Another thing which I found, well I suppose it has saddened me so much because although [my husband] had a number of private pension plans and there was one that he had not taken and he intended to take that this year. And of course he has done absolutely nothing about it and I have sort of been arranging that. I mean luckily I've sort of gone through somebody who is handling it for him. But you know there are forms coming in and so on and it saddens me, [my husband] who was so on the ball over things like that, but suddenly you know, here am I, who know nothing about it. I am arranging it but I've reached the stage' Well I mean luckily really they have handled it very well and they've got sort of an impaired life pension from it. But you know he's just. I am sort of thinking well you know he has saved all along for this and so on and I thought yes I want to have the best out of it. And sometimes I think you know this is something I never really, I didn't have any interest in it because mine was a final salary pension and I mean I took what I was given and that was it. Whereas [my husband] has always been very, very, you know, very interested in those things. And suddenly here am I the person who always said, 'Oh I don't really want to know'.

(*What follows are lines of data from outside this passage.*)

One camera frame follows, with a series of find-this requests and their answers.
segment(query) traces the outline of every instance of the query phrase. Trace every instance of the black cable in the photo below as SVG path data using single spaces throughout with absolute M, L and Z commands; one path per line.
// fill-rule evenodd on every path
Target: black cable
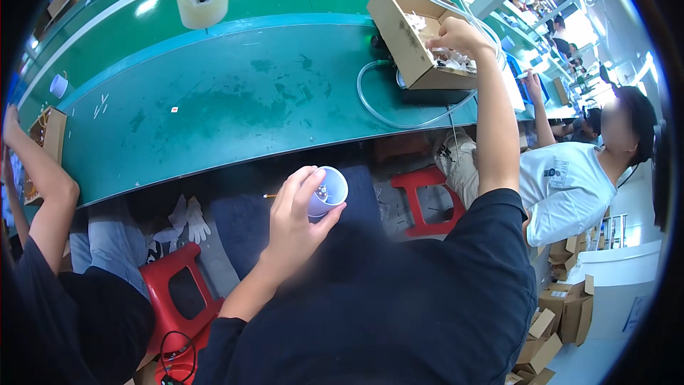
M 632 170 L 632 172 L 629 173 L 629 175 L 627 176 L 627 178 L 625 179 L 625 181 L 622 182 L 622 183 L 620 183 L 620 186 L 618 186 L 618 189 L 620 189 L 620 188 L 622 187 L 623 184 L 627 183 L 627 181 L 628 181 L 629 178 L 632 176 L 632 174 L 634 174 L 634 172 L 637 170 L 637 168 L 639 168 L 639 164 L 637 164 L 637 165 L 634 167 L 634 169 Z
M 193 354 L 192 355 L 192 370 L 190 370 L 190 373 L 185 378 L 183 378 L 181 380 L 176 380 L 179 382 L 184 382 L 184 381 L 190 379 L 190 377 L 195 373 L 195 368 L 197 367 L 197 348 L 195 348 L 195 343 L 192 341 L 192 339 L 183 332 L 171 330 L 170 332 L 165 334 L 164 337 L 161 338 L 161 344 L 159 345 L 159 360 L 161 361 L 161 368 L 164 369 L 164 374 L 168 374 L 168 370 L 166 370 L 166 365 L 164 365 L 164 342 L 166 341 L 166 338 L 168 338 L 168 336 L 171 333 L 180 334 L 181 336 L 183 336 L 184 338 L 187 339 L 188 343 L 192 347 L 192 354 Z

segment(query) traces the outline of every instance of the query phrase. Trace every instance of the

I find that things like that, having to handle things like that it's quite difficult. And seeing him not having any interest in it, something that you know he would have been getting cross about and [laughs] arguing with advisors about it because, in many ways, he knew as much about, because he read an awful lot about, you know investments and all the rest of it that he would of. He knew as much as most advisors for it but I mean the fact is I sorted of handed that over to somebody else because I would not know where to start, you know, transferring pension funds and all the rest of it. But luckily it's all nearly completed now. So that's good.
Her husband is now very forgetful and she has to explain things to him and sometimes feels sad...
Her husband is now very forgetful and she has to explain things to him and sometimes feels sad...
There's the sadness for what we have lost. [My husband] doesn't feel that sadness. I do, you see. He's aware that there's very much missing. If he could drive now that's all he's thinking of [laughs]. That is. That's, to him, that is the only thing he's lost, his ability to drive. But he thinks, you know, that he'll be going off and doing things that he did before but we'
How about for you?
You mean'
Things that you feel you've lost, time together that?
Yes, yes, we have lost the sort of times, that I need to, I have to explain an awful lot of things. You can't just make a statement. Now like the other day we were looking around. I was just buying some milk actually and I went and said something about organic milk. Well I mean I don't know how you feel about organic goods but I don't buy organic [laughs]. And you know and I said, 'Oh that's organic. I don't want that. I don't want to pay extra for that'. Anyhow 'Well now,' he said, 'Organic', he said, 'They've just added something to it'. And I was trying to explain to him what this' 'Everything is organic', he said. 'After all if it grows, it's got to be organic'. And I was trying to explain to him that to use the term organic it's got to comply with quite strict regulations. You know I said it's got to be no artificial, no pesticides, nothing like that. And he just, his idea of it, well organic he just said they add something. Actually you know, they don't and I was explaining to him whereas before he would have known exactly what it all. He said everything is organic these days and they go on and on about organic things. But he didn't really realise what organic is and why it really is more expensive because obviously you don't produce as much [laughs]. If you're not getting rid of the weeds and that and the pests it does cost more to produce. And you know, just little things like that and you'd have to sit and explain so much.